We are a Long Sword dance team. You can occasionally see us dancing in Downtown Santa Barbara. We have performed as part of “First Thursday” Arts festivities on State Street and at the Granada Theater. Each December we dance as part of the Mummers Play in the Santa Barbara Revels.

About Long Sword: Long Sword is a form of “hilt and point” dance recorded mainly in Yorkshire, England. It uses rigid metal or wooden swords. Although Long Sword dances are found scattered all over Yorkshire, there are particular concentrations of dances in the northern part of the North York Moors and around Sheffield.

Pacific Sword Company, 1st Thursday, June 2009

Long Sword dances vary in the way they are performed, with some being slow and militaristic, such as the Grenoside or performed with pace and speed like Handsworth dances from near Sheffield, others have different features including variations of numbers of dancers and distinctive movements. The Pacific Sword Co. features a dance from Kirkby Malzeard – a small village on the edge of the Yorkshire Dales – but we add a few flourishes of our own to the dance.

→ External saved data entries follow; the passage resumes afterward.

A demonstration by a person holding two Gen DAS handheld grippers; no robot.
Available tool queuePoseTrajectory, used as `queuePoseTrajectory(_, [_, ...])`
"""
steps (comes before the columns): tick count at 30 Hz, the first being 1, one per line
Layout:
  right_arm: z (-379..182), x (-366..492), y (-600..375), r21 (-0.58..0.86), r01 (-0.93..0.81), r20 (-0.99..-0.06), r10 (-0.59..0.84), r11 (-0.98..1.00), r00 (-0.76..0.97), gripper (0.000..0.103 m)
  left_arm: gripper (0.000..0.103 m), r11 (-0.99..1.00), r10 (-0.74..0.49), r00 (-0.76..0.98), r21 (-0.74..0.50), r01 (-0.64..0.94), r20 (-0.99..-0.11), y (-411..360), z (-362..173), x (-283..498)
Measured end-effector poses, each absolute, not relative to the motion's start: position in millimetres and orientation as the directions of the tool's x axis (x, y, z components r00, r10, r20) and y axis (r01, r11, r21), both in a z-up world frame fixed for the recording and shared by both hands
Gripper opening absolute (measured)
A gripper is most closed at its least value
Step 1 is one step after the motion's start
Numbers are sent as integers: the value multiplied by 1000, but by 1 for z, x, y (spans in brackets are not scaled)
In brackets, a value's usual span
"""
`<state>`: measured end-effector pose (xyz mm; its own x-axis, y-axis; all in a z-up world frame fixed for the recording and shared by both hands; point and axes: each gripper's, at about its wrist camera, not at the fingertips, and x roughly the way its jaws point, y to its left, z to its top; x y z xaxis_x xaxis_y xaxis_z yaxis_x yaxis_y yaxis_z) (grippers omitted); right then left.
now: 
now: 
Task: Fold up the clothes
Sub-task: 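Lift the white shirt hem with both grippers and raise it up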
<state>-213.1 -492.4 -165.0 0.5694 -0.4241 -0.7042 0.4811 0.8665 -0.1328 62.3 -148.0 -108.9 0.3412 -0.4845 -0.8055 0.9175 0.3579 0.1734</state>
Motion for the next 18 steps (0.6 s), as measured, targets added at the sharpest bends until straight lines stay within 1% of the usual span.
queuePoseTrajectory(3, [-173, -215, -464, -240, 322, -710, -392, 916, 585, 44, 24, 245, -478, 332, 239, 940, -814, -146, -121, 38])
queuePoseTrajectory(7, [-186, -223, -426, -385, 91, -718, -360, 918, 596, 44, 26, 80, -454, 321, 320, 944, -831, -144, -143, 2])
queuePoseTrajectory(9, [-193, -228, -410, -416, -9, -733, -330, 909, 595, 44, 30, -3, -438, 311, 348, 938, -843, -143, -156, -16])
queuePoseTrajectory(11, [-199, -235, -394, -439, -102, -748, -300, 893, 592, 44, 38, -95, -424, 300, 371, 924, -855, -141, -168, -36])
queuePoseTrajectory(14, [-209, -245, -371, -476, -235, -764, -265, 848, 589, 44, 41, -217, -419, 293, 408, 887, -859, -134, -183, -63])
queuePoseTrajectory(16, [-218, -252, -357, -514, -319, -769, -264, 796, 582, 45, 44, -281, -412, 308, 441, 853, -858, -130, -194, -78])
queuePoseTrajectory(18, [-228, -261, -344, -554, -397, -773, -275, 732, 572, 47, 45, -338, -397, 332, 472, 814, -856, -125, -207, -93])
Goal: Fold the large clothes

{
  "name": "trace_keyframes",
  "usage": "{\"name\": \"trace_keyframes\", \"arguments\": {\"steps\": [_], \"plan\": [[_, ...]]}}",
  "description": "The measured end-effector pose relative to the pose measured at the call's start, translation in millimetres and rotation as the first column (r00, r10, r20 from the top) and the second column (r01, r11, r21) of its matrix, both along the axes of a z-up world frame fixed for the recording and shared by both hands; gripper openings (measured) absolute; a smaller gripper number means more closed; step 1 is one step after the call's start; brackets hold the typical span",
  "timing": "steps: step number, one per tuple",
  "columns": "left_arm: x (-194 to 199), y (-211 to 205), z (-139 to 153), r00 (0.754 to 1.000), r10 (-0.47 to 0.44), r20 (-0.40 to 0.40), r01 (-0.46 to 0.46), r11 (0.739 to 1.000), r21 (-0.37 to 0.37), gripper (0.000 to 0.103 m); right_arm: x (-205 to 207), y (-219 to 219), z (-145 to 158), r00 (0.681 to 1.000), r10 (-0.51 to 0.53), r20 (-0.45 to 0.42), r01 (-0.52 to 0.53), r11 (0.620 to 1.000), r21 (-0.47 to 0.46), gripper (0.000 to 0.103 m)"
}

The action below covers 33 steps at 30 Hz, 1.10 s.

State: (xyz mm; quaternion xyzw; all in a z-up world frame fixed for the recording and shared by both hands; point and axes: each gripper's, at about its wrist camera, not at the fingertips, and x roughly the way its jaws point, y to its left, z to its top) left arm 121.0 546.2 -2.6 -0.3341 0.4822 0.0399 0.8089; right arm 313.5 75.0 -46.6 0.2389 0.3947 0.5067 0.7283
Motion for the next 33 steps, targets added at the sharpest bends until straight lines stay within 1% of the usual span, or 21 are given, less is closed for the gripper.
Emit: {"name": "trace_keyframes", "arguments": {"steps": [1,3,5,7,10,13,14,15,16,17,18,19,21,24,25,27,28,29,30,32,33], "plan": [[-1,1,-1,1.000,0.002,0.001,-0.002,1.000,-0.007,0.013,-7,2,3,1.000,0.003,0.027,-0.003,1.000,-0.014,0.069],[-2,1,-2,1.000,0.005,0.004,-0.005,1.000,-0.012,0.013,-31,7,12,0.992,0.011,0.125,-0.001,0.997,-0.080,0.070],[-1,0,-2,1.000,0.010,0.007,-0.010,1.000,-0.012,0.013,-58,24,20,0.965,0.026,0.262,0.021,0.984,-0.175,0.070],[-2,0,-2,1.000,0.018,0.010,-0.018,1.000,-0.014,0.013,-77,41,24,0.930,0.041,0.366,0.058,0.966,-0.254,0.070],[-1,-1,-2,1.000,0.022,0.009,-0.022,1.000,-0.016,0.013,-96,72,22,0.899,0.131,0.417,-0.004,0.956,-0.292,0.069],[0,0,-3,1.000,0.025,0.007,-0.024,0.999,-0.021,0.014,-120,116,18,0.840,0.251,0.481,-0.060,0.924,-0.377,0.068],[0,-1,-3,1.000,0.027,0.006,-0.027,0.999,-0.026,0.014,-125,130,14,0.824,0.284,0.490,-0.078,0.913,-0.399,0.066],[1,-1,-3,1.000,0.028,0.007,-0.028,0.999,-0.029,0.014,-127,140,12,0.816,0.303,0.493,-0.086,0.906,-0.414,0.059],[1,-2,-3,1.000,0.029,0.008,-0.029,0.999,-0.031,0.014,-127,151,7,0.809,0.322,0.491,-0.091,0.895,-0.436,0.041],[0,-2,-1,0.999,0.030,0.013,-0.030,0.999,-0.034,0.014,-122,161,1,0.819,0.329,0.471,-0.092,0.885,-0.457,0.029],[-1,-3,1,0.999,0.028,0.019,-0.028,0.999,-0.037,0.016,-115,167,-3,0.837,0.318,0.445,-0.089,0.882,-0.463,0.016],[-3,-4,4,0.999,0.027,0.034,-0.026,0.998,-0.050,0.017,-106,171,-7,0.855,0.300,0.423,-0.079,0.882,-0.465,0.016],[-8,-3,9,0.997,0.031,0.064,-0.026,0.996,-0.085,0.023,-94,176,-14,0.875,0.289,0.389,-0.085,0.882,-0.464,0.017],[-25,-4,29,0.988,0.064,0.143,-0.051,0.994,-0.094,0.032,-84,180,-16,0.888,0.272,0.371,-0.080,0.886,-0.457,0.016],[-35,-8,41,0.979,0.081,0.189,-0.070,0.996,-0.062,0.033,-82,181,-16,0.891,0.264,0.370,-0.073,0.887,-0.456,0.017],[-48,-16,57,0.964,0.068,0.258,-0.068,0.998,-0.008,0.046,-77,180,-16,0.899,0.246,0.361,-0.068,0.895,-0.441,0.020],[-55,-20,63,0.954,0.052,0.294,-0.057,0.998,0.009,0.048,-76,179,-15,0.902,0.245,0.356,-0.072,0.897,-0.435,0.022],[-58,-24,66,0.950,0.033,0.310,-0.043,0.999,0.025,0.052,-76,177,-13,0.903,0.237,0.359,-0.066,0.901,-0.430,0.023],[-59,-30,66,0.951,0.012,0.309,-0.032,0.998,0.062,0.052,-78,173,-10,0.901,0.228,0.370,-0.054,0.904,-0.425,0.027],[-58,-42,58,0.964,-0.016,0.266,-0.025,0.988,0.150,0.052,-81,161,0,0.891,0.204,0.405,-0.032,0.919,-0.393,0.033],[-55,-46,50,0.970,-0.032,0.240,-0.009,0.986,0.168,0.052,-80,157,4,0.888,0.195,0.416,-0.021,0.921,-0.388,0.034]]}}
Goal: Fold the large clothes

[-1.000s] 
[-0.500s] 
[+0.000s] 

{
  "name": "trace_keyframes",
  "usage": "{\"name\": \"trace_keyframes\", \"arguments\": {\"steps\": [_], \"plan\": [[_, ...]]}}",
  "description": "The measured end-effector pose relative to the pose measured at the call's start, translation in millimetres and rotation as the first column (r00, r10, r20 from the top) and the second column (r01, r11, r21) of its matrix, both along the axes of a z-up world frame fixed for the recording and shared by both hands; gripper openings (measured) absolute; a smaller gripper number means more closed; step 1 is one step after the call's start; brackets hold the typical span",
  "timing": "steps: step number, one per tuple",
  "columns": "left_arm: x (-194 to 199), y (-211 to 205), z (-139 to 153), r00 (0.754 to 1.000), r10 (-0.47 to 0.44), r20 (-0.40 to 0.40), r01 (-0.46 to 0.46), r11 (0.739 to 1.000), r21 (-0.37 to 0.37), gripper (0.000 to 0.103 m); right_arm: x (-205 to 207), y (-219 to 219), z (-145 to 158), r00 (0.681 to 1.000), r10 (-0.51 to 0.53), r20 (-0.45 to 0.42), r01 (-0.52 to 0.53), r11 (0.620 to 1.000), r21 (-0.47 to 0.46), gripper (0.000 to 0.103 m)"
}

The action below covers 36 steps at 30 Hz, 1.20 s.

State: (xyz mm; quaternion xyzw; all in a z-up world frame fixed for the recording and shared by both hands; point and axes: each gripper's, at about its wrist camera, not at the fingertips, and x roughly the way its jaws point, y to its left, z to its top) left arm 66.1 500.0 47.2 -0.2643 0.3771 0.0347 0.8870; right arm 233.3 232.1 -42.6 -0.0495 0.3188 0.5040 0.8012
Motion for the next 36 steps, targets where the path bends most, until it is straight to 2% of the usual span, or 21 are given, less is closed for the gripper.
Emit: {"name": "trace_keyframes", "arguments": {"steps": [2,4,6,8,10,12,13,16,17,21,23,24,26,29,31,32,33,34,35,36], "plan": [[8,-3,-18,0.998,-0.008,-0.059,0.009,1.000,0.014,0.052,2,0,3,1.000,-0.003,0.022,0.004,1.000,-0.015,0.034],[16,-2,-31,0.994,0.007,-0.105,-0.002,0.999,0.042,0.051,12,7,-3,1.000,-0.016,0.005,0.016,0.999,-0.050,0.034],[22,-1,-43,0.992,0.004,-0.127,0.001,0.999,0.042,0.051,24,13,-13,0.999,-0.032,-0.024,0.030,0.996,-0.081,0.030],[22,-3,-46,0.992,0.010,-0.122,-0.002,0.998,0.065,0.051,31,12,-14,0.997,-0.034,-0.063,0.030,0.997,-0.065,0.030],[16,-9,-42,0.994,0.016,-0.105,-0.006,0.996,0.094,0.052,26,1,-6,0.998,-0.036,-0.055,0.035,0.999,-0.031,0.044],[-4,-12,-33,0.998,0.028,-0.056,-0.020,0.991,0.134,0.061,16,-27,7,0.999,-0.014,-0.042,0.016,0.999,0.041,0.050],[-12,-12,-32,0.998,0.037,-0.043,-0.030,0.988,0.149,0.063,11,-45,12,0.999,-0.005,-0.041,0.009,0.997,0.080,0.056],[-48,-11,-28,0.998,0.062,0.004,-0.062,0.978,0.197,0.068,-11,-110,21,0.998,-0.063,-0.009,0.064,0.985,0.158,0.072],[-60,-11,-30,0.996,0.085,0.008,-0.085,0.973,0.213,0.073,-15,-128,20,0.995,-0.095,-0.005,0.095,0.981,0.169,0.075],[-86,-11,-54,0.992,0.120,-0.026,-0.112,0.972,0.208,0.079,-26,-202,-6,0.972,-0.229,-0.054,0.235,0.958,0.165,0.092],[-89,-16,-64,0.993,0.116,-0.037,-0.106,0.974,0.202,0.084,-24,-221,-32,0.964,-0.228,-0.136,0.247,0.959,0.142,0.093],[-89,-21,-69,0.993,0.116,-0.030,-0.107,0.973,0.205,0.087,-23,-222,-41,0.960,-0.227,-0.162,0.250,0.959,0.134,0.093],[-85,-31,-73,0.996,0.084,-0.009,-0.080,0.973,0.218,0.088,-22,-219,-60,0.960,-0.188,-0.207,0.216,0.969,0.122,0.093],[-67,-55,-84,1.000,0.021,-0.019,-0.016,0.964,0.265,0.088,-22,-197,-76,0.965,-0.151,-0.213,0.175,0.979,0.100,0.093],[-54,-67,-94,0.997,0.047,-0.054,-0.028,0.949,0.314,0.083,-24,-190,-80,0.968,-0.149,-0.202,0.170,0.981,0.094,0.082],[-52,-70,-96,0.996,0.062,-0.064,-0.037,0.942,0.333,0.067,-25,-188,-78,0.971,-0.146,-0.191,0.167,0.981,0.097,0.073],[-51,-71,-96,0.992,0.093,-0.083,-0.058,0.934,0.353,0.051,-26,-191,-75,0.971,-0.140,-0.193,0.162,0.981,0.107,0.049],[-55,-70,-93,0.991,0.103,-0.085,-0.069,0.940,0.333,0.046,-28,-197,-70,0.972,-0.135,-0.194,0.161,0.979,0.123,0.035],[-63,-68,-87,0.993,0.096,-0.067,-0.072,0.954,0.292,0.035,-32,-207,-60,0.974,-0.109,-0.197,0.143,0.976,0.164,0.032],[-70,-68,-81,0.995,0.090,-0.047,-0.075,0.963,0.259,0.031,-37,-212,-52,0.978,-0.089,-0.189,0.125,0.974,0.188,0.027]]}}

The earliest records of sword dancing from continental Europe indicate that the performers were often members of trade guilds or other such groups, and the dancing itself frequently occurred as part of a grander pageant. However, there is a paucity of references to sword dancing in Britain, especially England, before the 1760s; and while “non-evidence of performance is not necessarily evidence of non-performance,” it does suggest that prior to this period sword dancing was indeed quite rare in England (compare the number of references to Cotswold-style Morris Dancing from this period). Nevertheless, sword dancing was a common activity in the villages of Northern England until the early part of the 20th century – and it is still kept up by a few village teams even today.

We hope you enjoy this simple entertainment from an earlier, less complicated and slower paced era!